As the Constituent Assembly began it sitting in Dodoma yesterday, Tanganyika Law Society (TLS) has pointing out weaknesses in the principle of separation of powers as a black spot in the judicial system.
TLS President Francis Stolla told reporters in Dar
es Salaam yesterday that separation of powers as proclaimed in the
statute books mostly remains just there—in the books—while in practice
the standard is utterly violated.
He said there is evidence of encroachment on
judiciary by the state in incidences whereby judgments and orders given
by the courts of law are ignored, shooting down the canons of supremacy
of the law, equality before the law and freedom of the judiciary.
Mr Stolla cited the 2001 case in which the
government in Serengeti District evicted villagers at Nyamuma Village,
to give way to investors.
In 2002, a resident Mr Ibrahim Korosso and 135
others complained to the Commission for Human Rights and Good Governance
(CHRGG) with Attorney General and Serengeti District Commissioner as
respondents.
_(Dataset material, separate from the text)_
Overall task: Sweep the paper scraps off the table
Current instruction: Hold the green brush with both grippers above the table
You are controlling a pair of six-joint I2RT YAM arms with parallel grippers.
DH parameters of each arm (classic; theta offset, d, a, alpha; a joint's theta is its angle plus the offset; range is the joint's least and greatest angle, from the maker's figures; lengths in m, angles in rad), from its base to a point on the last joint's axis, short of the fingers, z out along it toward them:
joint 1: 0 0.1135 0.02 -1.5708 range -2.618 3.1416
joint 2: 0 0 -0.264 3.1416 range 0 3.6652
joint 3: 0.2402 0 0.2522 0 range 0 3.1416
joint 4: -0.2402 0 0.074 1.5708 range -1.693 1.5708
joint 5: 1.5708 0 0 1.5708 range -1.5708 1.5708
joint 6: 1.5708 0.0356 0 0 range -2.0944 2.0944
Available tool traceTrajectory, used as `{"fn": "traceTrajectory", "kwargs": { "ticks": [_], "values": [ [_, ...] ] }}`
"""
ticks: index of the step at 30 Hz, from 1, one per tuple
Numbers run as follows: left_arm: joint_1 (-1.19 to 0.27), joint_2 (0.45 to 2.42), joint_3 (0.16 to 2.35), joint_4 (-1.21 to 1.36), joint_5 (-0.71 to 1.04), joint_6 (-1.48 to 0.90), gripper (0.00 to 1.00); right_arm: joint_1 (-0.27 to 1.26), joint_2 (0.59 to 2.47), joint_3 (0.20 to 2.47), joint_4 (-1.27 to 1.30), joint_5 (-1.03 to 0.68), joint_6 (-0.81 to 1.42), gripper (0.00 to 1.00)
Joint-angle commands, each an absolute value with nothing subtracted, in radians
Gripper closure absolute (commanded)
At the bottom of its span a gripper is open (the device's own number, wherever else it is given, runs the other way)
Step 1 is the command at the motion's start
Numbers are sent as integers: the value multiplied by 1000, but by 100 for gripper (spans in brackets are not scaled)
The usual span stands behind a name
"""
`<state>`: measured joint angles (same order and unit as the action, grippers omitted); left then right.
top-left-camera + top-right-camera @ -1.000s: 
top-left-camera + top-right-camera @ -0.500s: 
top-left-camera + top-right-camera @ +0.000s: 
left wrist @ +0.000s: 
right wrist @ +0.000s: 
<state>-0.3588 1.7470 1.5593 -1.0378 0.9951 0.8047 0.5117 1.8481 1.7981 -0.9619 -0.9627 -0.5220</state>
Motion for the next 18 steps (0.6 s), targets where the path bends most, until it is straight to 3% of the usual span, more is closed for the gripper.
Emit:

The commission awarded the complainants Sh900 million and
ordered that their land be given back.
The case reached court of appeal in 2004, which
withheld the decision by SHRGG but since then, not an inch of land was
given back to the villagers nor a single cent paid in compensation.
Another example is the case of the Arusha-based
lawyer, Mr Median Mwale, who was accused of money laundering in 2011 and
his cars seized by police in the process.
The accused went to the district court which
ordered that the vehicles were illegally taken away and therefore should
be handed back to the owner.
The appeal by the state was rejected by the court of appeal early last year but the order was ignored, he said.
The incidents and others, Mr Stolla said, have set a bad precedent, meaning that the state and not the law, was supreme.